Time did do a high level job of reporting during WWII. Unfortunately, Luce - who had been born the son of missionaries in China - went into total support of the Nationalist government after the war, and bought into right-wing paranoia, driving away the very reporters who made the magazine’s reputation during the war. For the rest of the 50s Time was the establishment’s magazine and a reliable source of news in the way that Fox News is today. Newsweek, a poor sister of Time since the 30s, had been bought by the Washington Post. It made its move in the 60s and started cleaning Time’s clock. (Newsweek was slightly more liberal than Time. But that wasn’t the reason that it was called liberal. All the major news sources made conscious decisions to try to be more objective and less overtly tied to a particular party or ideology. Even since right-wing commentators have gone by the rule that it you’re not overtly for us, you are our enemies. Neutral news - the first time in the nation’s history that an attempt at neutral news ever existed - became demonized as the liberal media. This is now believed by almost everyone, proving that propaganda does indeed work if you repeat it long enough.)
Time and Newsweek have battled more or less even since as magazines, but Time always had huger resources behind it. (I don’t doubt in the least that the TimeWarner-AOL fiasco hurt the magazine, but there was no great fall. It had noplace to fall from.) They’re both popular magazines and that means catering to public whims, fads, and interests. The covers of both magazines serve only one real purpose - to drive newsstand buyers. Since there aren’t 8 people in the country who cared about US Ambassador to Lebanon being killed, no sane editor would put that on the cover. I bet The Economist didn’t either.

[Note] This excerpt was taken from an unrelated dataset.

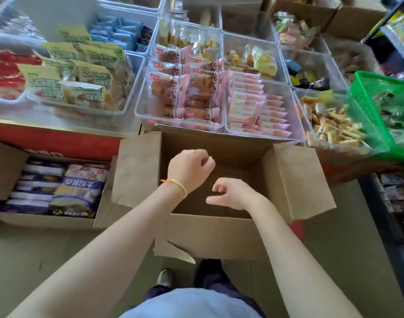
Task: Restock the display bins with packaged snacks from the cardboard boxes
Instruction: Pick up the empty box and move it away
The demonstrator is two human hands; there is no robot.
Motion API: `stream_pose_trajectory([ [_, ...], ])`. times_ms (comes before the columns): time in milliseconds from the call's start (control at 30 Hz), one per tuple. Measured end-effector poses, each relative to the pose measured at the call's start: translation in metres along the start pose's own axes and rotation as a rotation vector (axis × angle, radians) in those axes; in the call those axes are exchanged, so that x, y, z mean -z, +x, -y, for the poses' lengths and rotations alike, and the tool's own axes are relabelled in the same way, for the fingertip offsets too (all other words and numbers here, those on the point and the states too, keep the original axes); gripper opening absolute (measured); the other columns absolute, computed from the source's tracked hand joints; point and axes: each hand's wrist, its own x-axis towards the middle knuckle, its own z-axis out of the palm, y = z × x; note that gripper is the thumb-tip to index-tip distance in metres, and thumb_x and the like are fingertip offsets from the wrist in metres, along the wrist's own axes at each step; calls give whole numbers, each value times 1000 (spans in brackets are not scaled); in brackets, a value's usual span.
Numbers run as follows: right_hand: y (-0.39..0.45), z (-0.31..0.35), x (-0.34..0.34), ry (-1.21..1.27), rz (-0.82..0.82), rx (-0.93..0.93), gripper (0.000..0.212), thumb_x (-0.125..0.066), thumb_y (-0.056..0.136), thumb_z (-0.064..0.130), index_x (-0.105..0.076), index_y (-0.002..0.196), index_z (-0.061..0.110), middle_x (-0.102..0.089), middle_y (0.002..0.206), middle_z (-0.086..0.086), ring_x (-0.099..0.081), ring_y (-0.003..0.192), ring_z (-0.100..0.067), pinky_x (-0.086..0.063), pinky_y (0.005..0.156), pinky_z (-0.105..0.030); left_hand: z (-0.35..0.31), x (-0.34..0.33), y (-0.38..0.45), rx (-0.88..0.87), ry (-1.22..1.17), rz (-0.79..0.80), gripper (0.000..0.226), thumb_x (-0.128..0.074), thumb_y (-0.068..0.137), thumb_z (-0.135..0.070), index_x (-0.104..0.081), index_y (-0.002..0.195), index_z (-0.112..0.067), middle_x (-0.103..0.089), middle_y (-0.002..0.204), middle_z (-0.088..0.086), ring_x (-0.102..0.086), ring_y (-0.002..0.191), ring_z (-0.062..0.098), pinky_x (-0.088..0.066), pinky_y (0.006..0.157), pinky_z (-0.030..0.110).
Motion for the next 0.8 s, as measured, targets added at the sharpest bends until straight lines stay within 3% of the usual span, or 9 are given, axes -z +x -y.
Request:
stream_pose_trajectory([
  [67,-3,-13,-27,-246,199,-68,77,-78,77,54,-44,143,32,-45,149,1,-48,133,-25,-45,107,-45,5,-4,-16,30,-3,44,37,-54,92,-31,-51,59,-14,-49,53,-3,-50,54,22,-45,50,31],
  [100,-6,-17,-39,-316,244,-81,78,-79,79,50,-42,145,30,-45,149,-1,-46,134,-27,-41,110,-48,5,-5,-21,43,4,68,36,-54,92,-31,-52,60,-13,-50,55,-2,-52,55,23,-41,50,29],
  [167,-8,-28,-62,-345,201,-79,50,-73,88,38,-54,133,26,-60,132,-3,-58,116,-24,-48,96,-41,5,-8,-28,62,51,141,32,-52,92,-33,-58,67,-14,-55,62,-2,-56,63,24,-37,53,28],
  [233,-12,-33,-75,-327,33,-74,21,-61,97,30,-63,117,24,-67,113,-1,-63,94,-20,-49,75,-32,6,-10,-34,74,107,276,26,-50,92,-36,-65,79,-20,-60,75,-5,-58,71,20,-38,58,26],
  [333,-20,-33,-73,-332,-120,-29,17,-57,100,30,-64,113,21,-69,108,-1,-65,94,-22,-55,79,-35,7,-13,-46,40,142,440,23,-51,92,-37,-71,93,-25,-62,94,-4,-61,84,20,-49,74,31],
  [433,-36,-29,-45,-283,-205,51,17,-62,97,34,-60,110,23,-69,108,0,-64,94,-23,-54,83,-37,-3,-20,-55,-107,187,269,27,-49,93,-31,-71,82,-20,-65,83,-1,-62,77,24,-46,74,34],
  [567,-75,-43,8,-136,-226,73,24,-69,89,42,-57,105,29,-67,112,4,-60,103,-24,-46,83,-36,-48,-27,-58,-224,180,55,38,-45,91,-34,-43,55,-21,-56,56,1,-58,57,28,-30,62,31],
  [667,-111,-75,39,37,-165,59,33,-73,85,43,-61,113,30,-65,115,8,-60,105,-18,-52,91,-41,-93,-34,-54,-302,241,95,42,-44,95,-40,-44,57,-22,-65,64,3,-61,65,25,-31,68,32],
  [800,-156,-155,68,191,-153,69,20,-74,85,43,-64,96,30,-64,99,10,-62,90,-7,-53,77,-32,-170,-64,-49,-361,252,132,46,-38,91,-49,-53,61,-18,-67,68,2,-62,71,23,-30,71,31],
])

Both mags are dying and for the same reason. People don’t need general interest magazines any more. They can get more and better specifics about news, entertainment, health, and other topics from other sources that concentrate entirely on one particular niche.

The Economist is more of a pure news magazine so it fits that niche better. But it’s not really a competitor. It averages maybe 700,000 circulation in the U.S. and Time is still easily five times that amount.

As for ads for women in bikinis being a sign of decadence, I’m afraid that’s a laughable notion. Curtis, when you get several years older you should see the x-rated version of the movie Caligula. That’s the best depiction of decadence in popular culture. You will never confuse bikinis and decadence again.

I thought the first one didn’t post. Odd.

Time has always been resolutely middle-brow. Nothing wrong with that–I enjoyed it as a kid. (Which was many years ago.)

Gosh, it ran an ad for a sister publication! Specifically, the famous annual issue that features scantily clad young women! I’m shocked, shocked!

(Pray you don’t happen upon a Victoria’s Secret catalog.)

Double the nonsense!

Like I said, it was several years ago and the gist of the story was corporate law not journalism. While I’m pretty sure it was Time/Warner I could be wrong about that too. Certainly sounds as if you’re saying Time was never a respected publication.